Historically, sea levels have risen an average of 14 inches per century, but this rate has doubled twice in the past century, Hansen said. He warned that a multi-meter rise in sea level—which could put more than half of the world’s major cities under water—may occur within 50 to 150 years if fossil fuel use continues at its current rate.

Following the overview on modern findings, Hansen gave a brief summary of his time in the government. In 1988, he and his colleagues concluded that based on empirical data, global temperature increase due to the effect of greenhouse gasses had already begun. In June of that year, he testified before the Senate and explained his findings. 

The following year, he returned to testify again regarding climate change, but his testimony was altered by the White House with the goal of making his findings seem unreliable, he said. Hansen took his case to the public, and soon enough President George H.W. Bush attended the 1992 Rio de Janeiro Earth Summit—which Hansen attributed to the growing public concern about climate change.

Hansen’s proposed solution to climate change is based on two major changes in energy policy, he said. The first of these included stricter regulations, better-funded research, and a carbon fee and dividend, which would tax companies for fossil fuel emissions and distribute the money acquired to nearby residents.

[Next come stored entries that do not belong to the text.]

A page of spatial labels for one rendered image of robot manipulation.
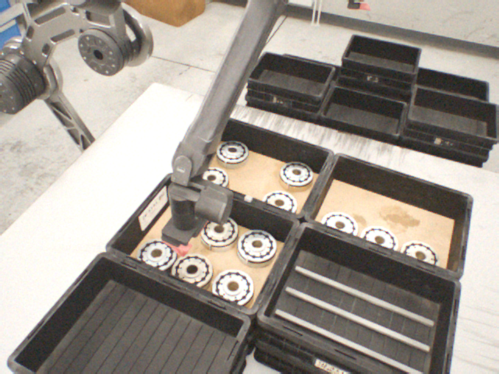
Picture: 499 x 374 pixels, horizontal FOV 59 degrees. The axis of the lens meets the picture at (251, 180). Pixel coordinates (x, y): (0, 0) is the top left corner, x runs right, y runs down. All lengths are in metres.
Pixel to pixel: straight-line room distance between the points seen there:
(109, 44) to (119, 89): 1.96
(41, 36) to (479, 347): 1.62
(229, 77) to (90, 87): 2.59
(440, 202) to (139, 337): 0.89
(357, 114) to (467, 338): 1.43
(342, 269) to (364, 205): 0.24
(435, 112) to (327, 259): 1.40
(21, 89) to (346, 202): 1.16
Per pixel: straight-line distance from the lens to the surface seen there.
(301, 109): 2.24
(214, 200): 0.86
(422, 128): 2.19
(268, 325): 0.98
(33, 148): 2.95
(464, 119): 2.46
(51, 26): 1.63
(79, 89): 3.37
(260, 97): 2.28
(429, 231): 1.36
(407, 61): 2.78
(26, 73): 1.77
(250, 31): 0.82
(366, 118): 2.46
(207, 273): 1.12
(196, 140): 0.84
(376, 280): 1.21
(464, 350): 1.35
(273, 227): 1.19
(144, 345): 1.08
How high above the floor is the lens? 1.81
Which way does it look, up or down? 46 degrees down
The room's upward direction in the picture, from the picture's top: 3 degrees clockwise
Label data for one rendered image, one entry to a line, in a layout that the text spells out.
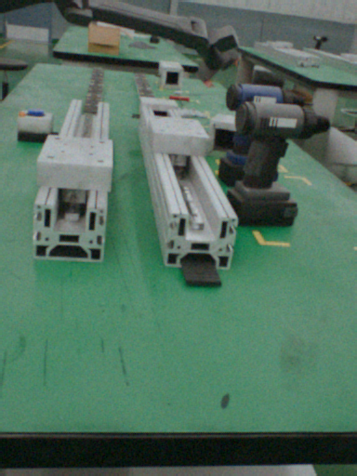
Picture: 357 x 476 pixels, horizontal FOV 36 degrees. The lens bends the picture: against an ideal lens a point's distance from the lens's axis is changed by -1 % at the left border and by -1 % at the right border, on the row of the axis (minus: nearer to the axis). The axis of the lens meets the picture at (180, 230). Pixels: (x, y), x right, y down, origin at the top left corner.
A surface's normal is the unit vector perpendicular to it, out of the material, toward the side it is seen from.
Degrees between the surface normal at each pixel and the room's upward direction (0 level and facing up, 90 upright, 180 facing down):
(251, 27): 90
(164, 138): 90
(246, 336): 0
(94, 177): 90
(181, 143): 90
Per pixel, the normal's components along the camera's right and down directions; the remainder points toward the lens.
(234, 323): 0.12, -0.91
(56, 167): 0.11, 0.40
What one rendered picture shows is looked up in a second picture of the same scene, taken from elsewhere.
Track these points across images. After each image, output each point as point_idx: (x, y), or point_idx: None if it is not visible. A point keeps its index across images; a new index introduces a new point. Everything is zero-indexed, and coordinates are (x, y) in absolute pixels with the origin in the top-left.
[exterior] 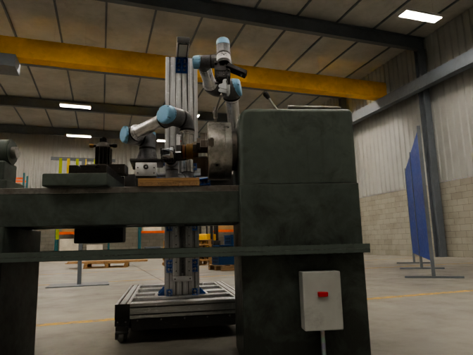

His second solution involved nuclear energy. Despite the fear surrounding it, nuclear power is still the safest power source available. It is estimated that at least two million people have been saved by the use of nuclear power over fossil fuels, according to Hansen. Nuclear power is also far more efficient than otherenergy  options, he said. Unlike fossil fuels, nuclear power produces no carbon emissions, but still generates far more power than other carbon-free sources like wind and solar, Hansen said. Those “soft renewables” also require more materials than nuclear power and take up more space, he said. 

To end his talk, Hansen called on the students in the audience to take action. In his view, it is the duty of college students to spread awareness and to fight for policy changes.

Hansen even proposed launching a third party political platform centered around lowering costs for education and enacting stricter environmental regulations. 

“We can achieve a more perfect union,” he said. “The bottom line is we’re going to need a new party if we are going to make America America again.”

The Climate Justice Lecture Series continues on Oct. 24 with Julia Olson, who is representing a group of 21 children in a suit alleging that the U.S. government knowingly failed to take action against climate change at great cost to future generations. Hansen is involved in the case, known as Juliana v. United States.